Records for processing Start Marker
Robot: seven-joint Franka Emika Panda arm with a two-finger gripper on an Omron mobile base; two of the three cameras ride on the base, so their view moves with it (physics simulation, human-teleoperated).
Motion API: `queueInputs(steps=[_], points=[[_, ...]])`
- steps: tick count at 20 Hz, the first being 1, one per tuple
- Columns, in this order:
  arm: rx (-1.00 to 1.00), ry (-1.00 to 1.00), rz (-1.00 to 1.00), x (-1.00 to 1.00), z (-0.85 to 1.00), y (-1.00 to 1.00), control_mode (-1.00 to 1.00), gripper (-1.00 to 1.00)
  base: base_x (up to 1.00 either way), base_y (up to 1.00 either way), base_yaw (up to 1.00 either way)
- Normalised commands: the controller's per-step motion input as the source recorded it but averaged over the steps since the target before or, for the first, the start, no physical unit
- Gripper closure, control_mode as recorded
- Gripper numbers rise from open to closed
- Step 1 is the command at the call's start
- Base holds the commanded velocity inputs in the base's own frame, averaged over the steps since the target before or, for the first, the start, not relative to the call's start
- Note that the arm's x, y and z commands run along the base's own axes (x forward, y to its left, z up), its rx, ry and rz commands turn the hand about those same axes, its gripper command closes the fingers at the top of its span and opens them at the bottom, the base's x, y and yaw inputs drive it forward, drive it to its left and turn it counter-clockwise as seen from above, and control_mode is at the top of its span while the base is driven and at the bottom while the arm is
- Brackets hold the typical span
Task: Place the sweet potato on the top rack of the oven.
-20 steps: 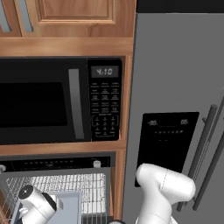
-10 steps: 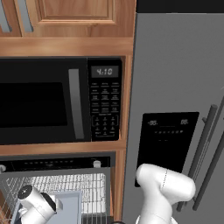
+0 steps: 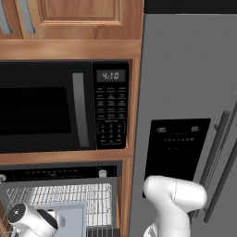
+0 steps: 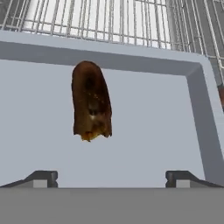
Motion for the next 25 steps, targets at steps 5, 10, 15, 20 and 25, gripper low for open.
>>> queueInputs(steps=[5,10,15,20,25], points=[[0.15,-0.03,-0.02,-0.46,0.86,-0.71,-1.00,-1.00,0.00,0.00,0.00],[0.20,0.00,-0.05,-0.66,0.98,-0.73,-1.00,-1.00,0.00,0.00,0.00],[0.14,0.00,-0.03,-0.62,0.93,-0.51,-1.00,-1.00,0.00,0.00,0.00],[0.07,0.03,0.00,-0.20,0.86,-0.40,-1.00,-1.00,0.00,0.00,0.00],[-0.17,0.03,0.00,-0.03,0.60,-0.05,-1.00,-1.00,0.00,0.00,0.00]])
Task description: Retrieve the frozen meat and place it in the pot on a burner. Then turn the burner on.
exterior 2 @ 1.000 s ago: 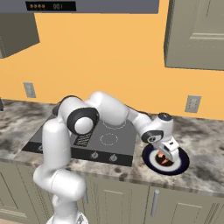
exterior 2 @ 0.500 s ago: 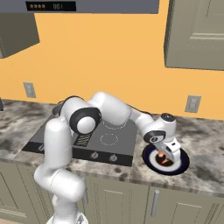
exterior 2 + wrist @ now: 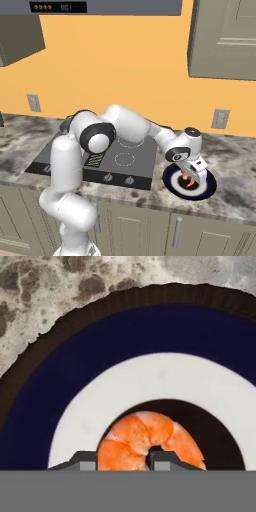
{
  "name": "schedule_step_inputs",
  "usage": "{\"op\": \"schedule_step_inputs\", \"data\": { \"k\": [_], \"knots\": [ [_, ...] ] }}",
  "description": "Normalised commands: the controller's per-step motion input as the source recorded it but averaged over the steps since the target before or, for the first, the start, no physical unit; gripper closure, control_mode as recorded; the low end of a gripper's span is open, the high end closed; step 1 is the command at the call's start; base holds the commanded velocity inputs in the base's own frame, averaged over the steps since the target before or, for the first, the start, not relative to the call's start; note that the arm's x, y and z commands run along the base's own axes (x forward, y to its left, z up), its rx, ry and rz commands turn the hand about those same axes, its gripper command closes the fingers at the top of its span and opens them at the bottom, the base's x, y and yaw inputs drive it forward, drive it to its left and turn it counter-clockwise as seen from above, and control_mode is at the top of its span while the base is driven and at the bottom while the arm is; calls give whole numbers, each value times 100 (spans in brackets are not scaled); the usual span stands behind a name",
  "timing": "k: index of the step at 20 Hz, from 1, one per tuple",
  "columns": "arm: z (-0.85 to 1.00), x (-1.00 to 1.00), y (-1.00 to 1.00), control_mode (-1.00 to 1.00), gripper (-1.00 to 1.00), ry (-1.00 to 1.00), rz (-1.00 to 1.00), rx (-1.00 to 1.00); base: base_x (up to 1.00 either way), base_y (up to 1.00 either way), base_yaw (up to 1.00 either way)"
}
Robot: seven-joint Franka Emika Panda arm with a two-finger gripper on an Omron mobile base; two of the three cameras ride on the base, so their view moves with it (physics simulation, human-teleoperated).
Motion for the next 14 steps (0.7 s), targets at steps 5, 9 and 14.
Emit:
{"op": "schedule_step_inputs", "data": {
  "k": [5,9,14],
  "knots": [
    [22,-5,6,-100,100,-1,0,0,0,0,0],
    [33,-6,29,-100,100,-1,0,-6,0,0,0],
    [35,0,25,-100,100,0,4,-13,0,0,0]
  ]
}}
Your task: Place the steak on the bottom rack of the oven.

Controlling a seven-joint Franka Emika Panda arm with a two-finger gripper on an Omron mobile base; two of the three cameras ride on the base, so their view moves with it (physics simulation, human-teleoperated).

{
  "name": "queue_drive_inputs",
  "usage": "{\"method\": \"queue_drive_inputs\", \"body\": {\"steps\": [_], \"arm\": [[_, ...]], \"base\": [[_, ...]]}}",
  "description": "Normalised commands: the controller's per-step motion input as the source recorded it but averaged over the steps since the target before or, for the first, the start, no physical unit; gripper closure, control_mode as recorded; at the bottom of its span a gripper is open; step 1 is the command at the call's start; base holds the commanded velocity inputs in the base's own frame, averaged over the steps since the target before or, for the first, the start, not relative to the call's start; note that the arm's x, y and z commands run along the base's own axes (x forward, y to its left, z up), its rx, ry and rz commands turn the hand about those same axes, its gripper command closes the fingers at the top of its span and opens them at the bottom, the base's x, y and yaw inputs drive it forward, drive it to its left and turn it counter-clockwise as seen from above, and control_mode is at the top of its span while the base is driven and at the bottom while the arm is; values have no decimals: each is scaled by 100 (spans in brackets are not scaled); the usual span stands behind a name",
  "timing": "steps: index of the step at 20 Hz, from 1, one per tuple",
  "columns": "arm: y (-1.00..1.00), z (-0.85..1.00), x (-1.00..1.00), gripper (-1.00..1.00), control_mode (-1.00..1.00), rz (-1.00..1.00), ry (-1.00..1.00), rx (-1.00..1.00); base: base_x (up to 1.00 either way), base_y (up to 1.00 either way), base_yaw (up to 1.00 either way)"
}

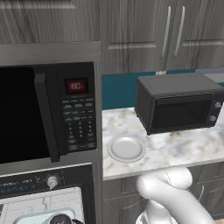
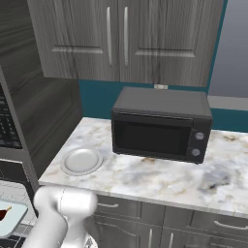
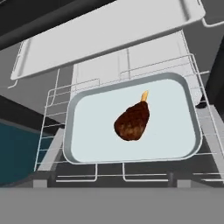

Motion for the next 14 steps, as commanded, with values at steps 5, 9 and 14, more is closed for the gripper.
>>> {"method": "queue_drive_inputs", "body": {"steps": [5, 9, 14], "arm": [[-68, 88, -27, -100, -100, 4, 12, 15], [-45, 78, -18, -100, -100, 0, 22, -5], [-39, 41, -9, -100, -100, 0, 17, -17]], "base": [[0, 0, 0], [0, 0, 0], [0, 0, 0]]}}
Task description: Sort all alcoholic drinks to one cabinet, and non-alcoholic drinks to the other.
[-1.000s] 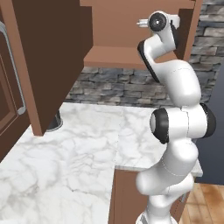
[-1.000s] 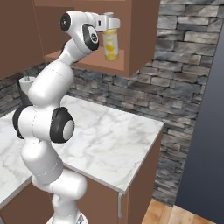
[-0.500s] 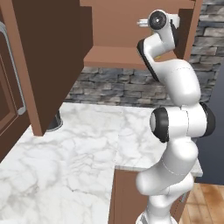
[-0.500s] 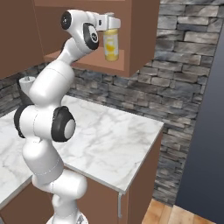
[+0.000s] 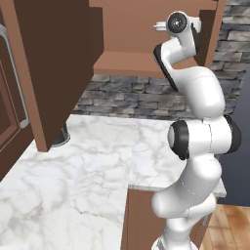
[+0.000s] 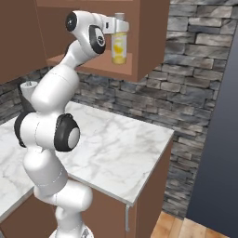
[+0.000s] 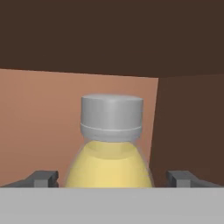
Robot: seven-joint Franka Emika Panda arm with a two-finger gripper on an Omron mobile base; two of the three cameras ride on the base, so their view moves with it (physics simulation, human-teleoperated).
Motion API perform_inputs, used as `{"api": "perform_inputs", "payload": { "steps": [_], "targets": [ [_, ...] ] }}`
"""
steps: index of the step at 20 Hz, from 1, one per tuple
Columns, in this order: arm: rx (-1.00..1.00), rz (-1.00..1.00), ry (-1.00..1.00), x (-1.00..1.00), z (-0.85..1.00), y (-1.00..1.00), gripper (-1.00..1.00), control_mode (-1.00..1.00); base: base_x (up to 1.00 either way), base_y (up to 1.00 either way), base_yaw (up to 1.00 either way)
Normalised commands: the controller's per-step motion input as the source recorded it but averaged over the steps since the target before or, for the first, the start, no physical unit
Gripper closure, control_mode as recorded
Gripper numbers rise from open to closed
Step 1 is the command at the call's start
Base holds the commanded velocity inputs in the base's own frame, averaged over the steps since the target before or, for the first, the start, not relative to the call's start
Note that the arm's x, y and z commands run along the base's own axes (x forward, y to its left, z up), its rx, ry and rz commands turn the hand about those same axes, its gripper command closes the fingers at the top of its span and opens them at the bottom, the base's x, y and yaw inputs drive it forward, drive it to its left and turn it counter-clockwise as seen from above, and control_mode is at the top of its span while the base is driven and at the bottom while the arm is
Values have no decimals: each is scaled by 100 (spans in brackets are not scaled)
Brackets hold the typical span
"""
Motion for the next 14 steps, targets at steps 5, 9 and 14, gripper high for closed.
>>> {"api": "perform_inputs", "payload": {
  "steps": [5, 9, 14],
  "targets": [
    [4, 0, 0, 0, -5, 0, -100, -100, 0, 0, 0],
    [2, 0, 0, -2, 0, 1, -100, -100, 0, 0, 0],
    [4, 0, -4, -29, 7, 14, -100, -100, 0, 0, 0]
  ]
}}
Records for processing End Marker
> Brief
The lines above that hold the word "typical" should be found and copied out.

> Output for this task
- Brackets hold the typical span
Brackets hold the typical span

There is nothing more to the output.